Glucosamina per i calciatori
I calciatori che assumono glucosamina contribuiscono a mantenere le loro articolazioni in buone condizioni più a lungo. Ricercatori giapponesi hanno somministrato integratori di glucosamina a 21 studenti che, oltre agli studi, si allenavano a calcio quasi quotidianamente per circa 2 ore al giorno. Hanno osservato che la glucosamina proteggeva la cartilagine delle articolazioni degli sportivi.

Glucosamina
La glucosamina è uno zucchero amminico. Il corpo la produce autonomamente e la utilizza come elemento costitutivo per la cartilagine e il liquido viscoso delle articolazioni.
L’integrazione con glucosamina, ottenuta dai gusci di granchi e gamberi, supporta quindi il recupero delle articolazioni danneggiate, secondo diversi studi. L’effetto è lieve. Se le persone con artrite ne traggano un grande beneficio è ancora oggetto di dibattito, mentre è meno controverso il fatto che possa aiutare gli sportivi a proteggere le articolazioni.
Studio
Il calcio è ovviamente salutare, ma è anche stressante per le articolazioni. I ricercatori si sono chiesti se l’integrazione con glucosamina potesse proteggere le articolazioni dei calciatori. Hanno quindi somministrato ai giocatori 1,5 o 3 grammi di glucosamina al giorno per 3 mesi e hanno poi analizzato le urine alla ricerca di marcatori di degradazione e sintesi della cartilagine.
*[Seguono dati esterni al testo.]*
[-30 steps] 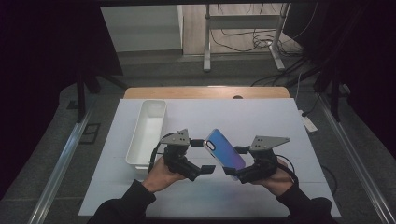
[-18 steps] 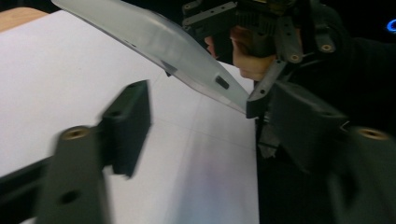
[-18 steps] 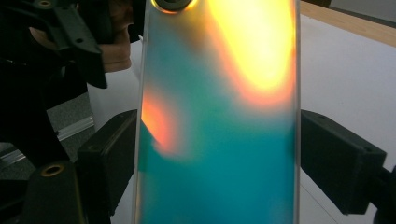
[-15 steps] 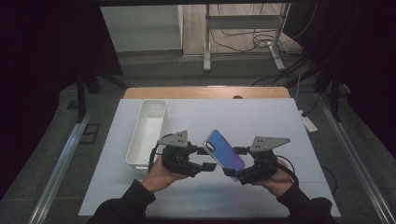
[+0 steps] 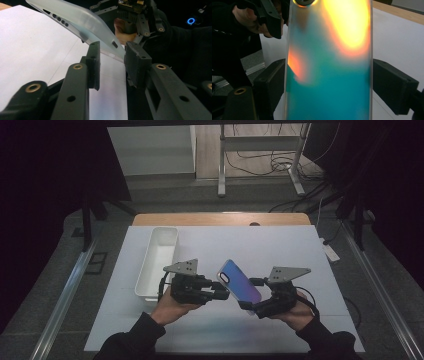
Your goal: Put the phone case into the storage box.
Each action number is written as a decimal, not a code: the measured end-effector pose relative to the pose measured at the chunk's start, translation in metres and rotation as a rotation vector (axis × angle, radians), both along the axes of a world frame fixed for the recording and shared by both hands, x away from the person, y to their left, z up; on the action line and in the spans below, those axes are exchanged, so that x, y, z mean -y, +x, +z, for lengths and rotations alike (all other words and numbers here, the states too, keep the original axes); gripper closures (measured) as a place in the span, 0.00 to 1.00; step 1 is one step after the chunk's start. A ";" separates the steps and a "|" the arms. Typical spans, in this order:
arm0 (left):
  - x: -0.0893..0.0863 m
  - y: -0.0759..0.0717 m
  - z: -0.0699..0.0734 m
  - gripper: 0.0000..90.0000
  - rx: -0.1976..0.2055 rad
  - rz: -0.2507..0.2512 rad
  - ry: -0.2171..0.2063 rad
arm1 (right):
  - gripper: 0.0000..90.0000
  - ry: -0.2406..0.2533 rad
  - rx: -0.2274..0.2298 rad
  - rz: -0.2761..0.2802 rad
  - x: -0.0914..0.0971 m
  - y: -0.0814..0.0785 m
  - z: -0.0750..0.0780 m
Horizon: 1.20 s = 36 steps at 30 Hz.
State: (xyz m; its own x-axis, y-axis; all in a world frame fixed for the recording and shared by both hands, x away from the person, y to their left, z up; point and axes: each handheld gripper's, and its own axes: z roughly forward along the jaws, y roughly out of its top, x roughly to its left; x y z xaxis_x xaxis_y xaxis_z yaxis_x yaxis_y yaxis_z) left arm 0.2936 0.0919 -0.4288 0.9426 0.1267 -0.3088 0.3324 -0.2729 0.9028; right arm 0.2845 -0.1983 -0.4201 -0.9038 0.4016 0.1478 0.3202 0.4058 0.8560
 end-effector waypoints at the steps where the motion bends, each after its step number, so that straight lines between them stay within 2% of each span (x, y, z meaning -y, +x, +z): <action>1: 0.000 0.000 0.000 0.76 -0.004 -0.007 -0.002 | 0.19 0.000 -0.001 0.001 0.000 0.000 0.000; 9: 0.000 0.001 -0.001 0.82 -0.032 -0.036 -0.025 | 0.19 0.006 -0.010 0.023 -0.001 -0.001 -0.001; 13: -0.001 0.003 -0.002 0.89 -0.045 -0.048 -0.025 | 0.19 -0.003 -0.008 0.031 -0.002 -0.001 -0.001; 20: 0.001 0.002 -0.002 0.97 -0.036 -0.113 -0.027 | 0.19 -0.024 -0.014 0.064 -0.005 -0.001 -0.005; 25: 0.003 0.001 -0.002 0.98 -0.010 -0.131 -0.010 | 0.18 -0.027 -0.040 0.100 -0.006 0.002 -0.010; 27: 0.005 -0.001 -0.001 0.98 0.002 -0.137 -0.004 | 0.18 -0.024 -0.064 0.123 -0.007 0.004 -0.011; 31: 0.006 -0.004 0.000 0.99 0.022 -0.123 0.014 | 0.18 -0.032 -0.067 0.116 -0.008 0.004 -0.012; 36: 0.006 -0.003 0.000 0.99 0.023 -0.087 0.040 | 0.18 -0.051 -0.073 0.109 -0.008 0.005 -0.013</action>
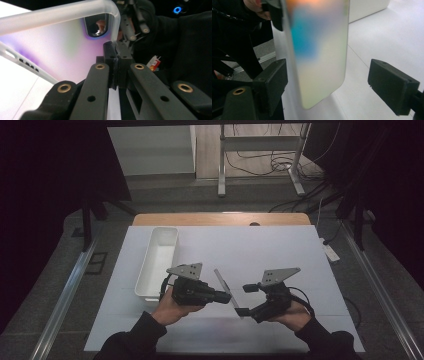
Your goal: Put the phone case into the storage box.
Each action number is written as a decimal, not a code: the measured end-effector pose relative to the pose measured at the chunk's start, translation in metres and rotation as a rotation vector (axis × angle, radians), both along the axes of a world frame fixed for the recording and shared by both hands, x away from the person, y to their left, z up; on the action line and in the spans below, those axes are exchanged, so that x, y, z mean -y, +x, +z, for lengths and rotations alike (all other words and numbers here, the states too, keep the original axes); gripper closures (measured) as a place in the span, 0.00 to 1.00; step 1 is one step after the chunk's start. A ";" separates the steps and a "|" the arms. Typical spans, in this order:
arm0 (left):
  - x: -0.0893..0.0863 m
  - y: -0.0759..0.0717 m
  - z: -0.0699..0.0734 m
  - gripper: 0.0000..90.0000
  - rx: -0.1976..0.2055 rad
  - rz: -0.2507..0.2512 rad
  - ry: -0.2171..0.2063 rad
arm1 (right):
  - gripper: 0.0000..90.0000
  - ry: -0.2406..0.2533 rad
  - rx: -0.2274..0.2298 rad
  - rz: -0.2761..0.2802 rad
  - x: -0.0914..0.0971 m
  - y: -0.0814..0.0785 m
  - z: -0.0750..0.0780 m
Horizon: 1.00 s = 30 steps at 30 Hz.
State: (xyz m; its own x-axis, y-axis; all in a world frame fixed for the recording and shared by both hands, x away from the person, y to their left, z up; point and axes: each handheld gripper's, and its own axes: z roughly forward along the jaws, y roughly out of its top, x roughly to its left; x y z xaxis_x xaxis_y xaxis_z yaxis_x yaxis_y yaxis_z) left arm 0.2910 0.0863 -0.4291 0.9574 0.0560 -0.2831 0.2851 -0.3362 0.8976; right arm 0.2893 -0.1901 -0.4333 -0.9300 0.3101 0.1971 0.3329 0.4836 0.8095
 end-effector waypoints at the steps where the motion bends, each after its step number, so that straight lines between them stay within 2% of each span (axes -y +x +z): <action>1: 0.000 0.000 0.000 0.99 0.001 0.006 0.007 | 0.18 -0.001 0.000 -0.001 0.000 0.000 0.000; 7: 0.000 0.000 0.001 0.99 0.008 0.053 0.040 | 0.17 -0.035 0.009 -0.024 0.001 0.000 -0.001; 20: -0.003 0.001 0.005 0.99 0.032 0.123 0.095 | 0.11 -0.116 0.021 -0.078 0.004 -0.002 -0.004; 30: -0.007 0.004 0.008 0.99 0.048 0.176 0.135 | 0.06 -0.184 0.057 -0.136 0.011 -0.004 -0.006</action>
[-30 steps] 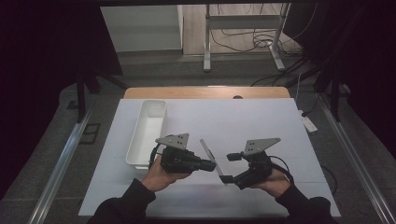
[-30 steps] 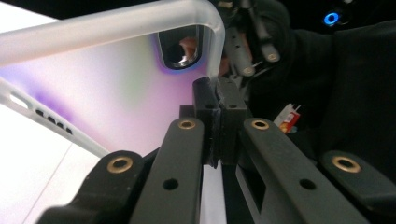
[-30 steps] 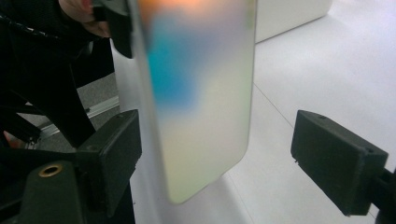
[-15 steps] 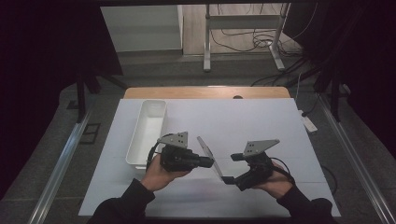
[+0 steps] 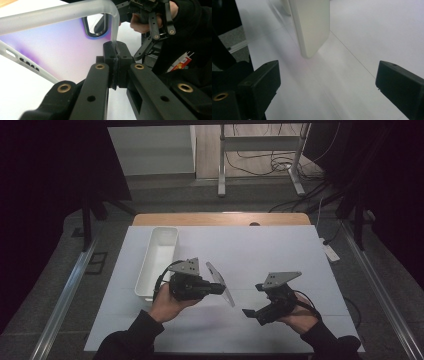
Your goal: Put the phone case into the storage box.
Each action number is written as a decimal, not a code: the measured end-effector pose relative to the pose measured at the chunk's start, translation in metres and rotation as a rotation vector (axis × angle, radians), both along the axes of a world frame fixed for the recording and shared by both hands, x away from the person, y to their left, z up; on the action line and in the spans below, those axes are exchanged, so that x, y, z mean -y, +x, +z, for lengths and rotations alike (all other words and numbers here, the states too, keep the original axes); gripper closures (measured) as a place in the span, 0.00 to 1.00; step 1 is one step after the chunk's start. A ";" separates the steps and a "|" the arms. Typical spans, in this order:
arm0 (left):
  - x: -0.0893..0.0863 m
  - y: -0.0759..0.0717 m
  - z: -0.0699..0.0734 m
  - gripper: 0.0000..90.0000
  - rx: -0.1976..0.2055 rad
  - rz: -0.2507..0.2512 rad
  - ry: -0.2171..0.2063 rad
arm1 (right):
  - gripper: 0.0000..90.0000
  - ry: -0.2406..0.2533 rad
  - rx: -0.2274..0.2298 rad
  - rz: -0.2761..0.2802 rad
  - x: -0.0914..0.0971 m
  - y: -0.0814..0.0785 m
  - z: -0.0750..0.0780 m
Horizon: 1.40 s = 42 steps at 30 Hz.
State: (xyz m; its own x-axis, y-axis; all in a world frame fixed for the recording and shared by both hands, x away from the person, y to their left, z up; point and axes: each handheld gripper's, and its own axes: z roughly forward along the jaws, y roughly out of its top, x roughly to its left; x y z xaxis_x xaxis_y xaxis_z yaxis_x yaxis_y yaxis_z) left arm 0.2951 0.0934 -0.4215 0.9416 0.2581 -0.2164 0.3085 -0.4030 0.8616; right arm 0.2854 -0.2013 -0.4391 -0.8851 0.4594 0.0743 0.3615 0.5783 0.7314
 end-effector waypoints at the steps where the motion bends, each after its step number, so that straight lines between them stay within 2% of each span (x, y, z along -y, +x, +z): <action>1: 0.000 0.000 0.000 0.99 0.001 0.007 0.007 | 0.05 -0.004 -0.001 -0.005 0.001 0.000 0.000; 12: -0.003 0.007 0.003 0.99 0.012 0.052 0.046 | 0.01 -0.050 0.021 -0.035 0.011 -0.007 -0.002; 31: -0.008 0.021 0.005 0.99 0.011 0.132 0.083 | 0.00 -0.023 0.055 -0.157 0.039 -0.016 0.001; 37: -0.011 0.027 0.007 0.99 0.013 0.163 0.095 | 0.00 -0.025 0.066 -0.178 0.046 -0.019 0.001; 42: -0.015 0.031 0.011 0.99 0.016 0.185 0.101 | 0.00 -0.029 0.057 -0.189 0.051 -0.020 0.000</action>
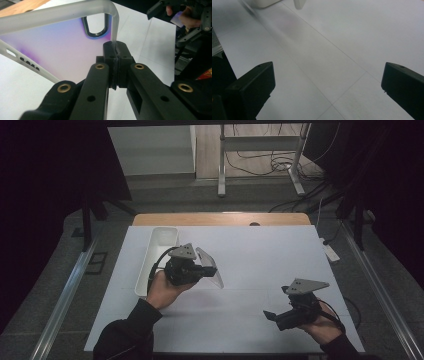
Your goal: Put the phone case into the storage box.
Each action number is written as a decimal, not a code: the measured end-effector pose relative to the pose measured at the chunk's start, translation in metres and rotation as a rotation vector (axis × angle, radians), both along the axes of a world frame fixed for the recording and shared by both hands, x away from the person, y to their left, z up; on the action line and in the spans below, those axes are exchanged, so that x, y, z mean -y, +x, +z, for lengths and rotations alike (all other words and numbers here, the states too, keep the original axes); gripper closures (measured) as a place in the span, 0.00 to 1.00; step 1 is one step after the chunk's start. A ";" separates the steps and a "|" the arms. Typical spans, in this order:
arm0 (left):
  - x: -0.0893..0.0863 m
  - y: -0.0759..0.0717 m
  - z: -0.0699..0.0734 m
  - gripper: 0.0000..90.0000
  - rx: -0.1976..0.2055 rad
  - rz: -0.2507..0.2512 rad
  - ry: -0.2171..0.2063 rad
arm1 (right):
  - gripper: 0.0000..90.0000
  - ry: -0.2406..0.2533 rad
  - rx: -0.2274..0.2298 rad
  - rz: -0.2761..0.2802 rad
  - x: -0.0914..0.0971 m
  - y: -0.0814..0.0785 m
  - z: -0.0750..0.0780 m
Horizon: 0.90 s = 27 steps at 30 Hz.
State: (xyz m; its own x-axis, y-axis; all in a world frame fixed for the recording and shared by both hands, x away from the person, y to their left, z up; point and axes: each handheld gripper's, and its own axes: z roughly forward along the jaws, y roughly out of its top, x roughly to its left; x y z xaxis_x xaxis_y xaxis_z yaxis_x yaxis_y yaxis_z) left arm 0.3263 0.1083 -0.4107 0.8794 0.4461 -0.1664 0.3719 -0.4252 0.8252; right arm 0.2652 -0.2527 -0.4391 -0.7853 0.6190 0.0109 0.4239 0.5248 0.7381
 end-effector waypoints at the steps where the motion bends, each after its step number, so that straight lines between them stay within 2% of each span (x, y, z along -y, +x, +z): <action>1: -0.001 0.001 0.001 0.99 0.002 0.006 0.001 | 0.00 -0.005 0.004 -0.002 0.002 -0.001 -0.001; 16: -0.014 0.015 0.015 0.99 0.018 0.062 0.033 | 0.00 0.000 0.014 -0.074 0.027 -0.008 -0.003; 27: -0.023 0.024 0.024 0.99 0.029 0.106 0.052 | 0.00 0.017 -0.002 -0.136 0.047 -0.014 -0.006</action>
Un marcatore della degradazione della cartilagine è il C-terminal telopeptide del collagene di tipo II (CTX-II). Questo viene rilasciato quando le collagenasi degradano il collagene di tipo II. La cartilagine è composta per circa il 90–95% da collagene di tipo II.
Un marcatore della sintesi della cartilagine è il C-terminal propeptide del collagene di tipo II (CPII), che viene rilasciato quando il corpo produce nuovo collagene di tipo II.
Risultati
Nei calciatori che assumevano glucosamina, la concentrazione del marcatore catabolico CTX-II diminuiva. L’integrazione con glucosamina sembrava aumentare leggermente il marcatore anabolico CPII, ma l’effetto non era significativo.



Nei calciatori, il rapporto CTX-II/CPII era più alto rispetto ai non sportivi. Ciò indica che il calcio sottopone le articolazioni a un carico significativo. Tuttavia, l’integrazione con glucosamina sembrava migliorare il rapporto CTX-II/CPII.
Conclusione
“Si prevede che la glucosamina eserciti un’azione condroprotettiva nei calciatori, prevenendo la degradazione del collagene di tipo II e mantenendone la sintesi”, concludono i ricercatori giapponesi.
Lo studio è stato finanziato dal governo giapponese e non dall’industria degli integratori.